Rating: Summary: Great (but that depends on how you look at 'great') Review: A fairly fast-paced history that follows the trail of Pragmatism from its origin onward via biographical sketches of the men involved in forming it. As has already been noted in other reviews, this is a book that you could probably spend months and months sifting through due to the density of the subject matter. The author does an excellent job of shedding light on other subjects during the era, like slavery and the racial theories of prominent scientists. Let me assure you, if you look at the past through the views that most of us hold today, there were few men in any part of the country that didn't hold views on race to make you cringe.
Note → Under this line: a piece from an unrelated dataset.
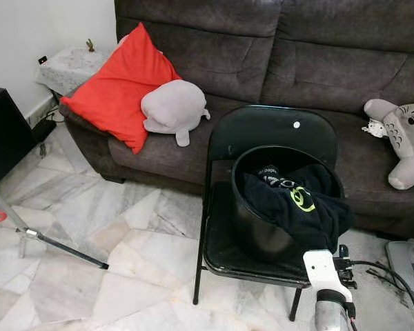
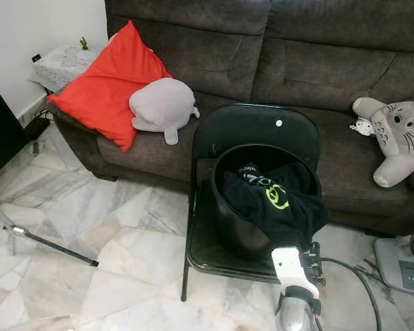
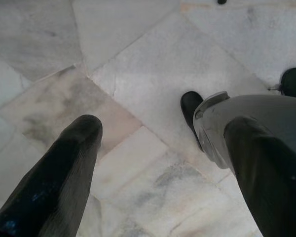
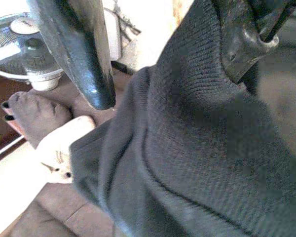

For example, as silly as it might seem now, the most serious scientists of their time were divided as to whether or not the white and black races evolved from one common ancestor or evolved entirely independent of one another...i.e., we were created differently from day one. It's this very thing that reveals the beauty of science as something that builds on itself via verifiable data and, once your ideas fail the test, they go directly and swiftly into the dustbin of history. Philosophical systems not being something that spring into someone's head fully formed, Menand does a great job tracing all of the twists and turns that ultimately lead to what we refer to as the philosophy of Pragmatism. This book was much broader in scope than I thought it would be and intensely interesting in many ways. You'll likely add bios of Oliver Wendell Holmes, William James & John Dewey to your wish-list after reading this.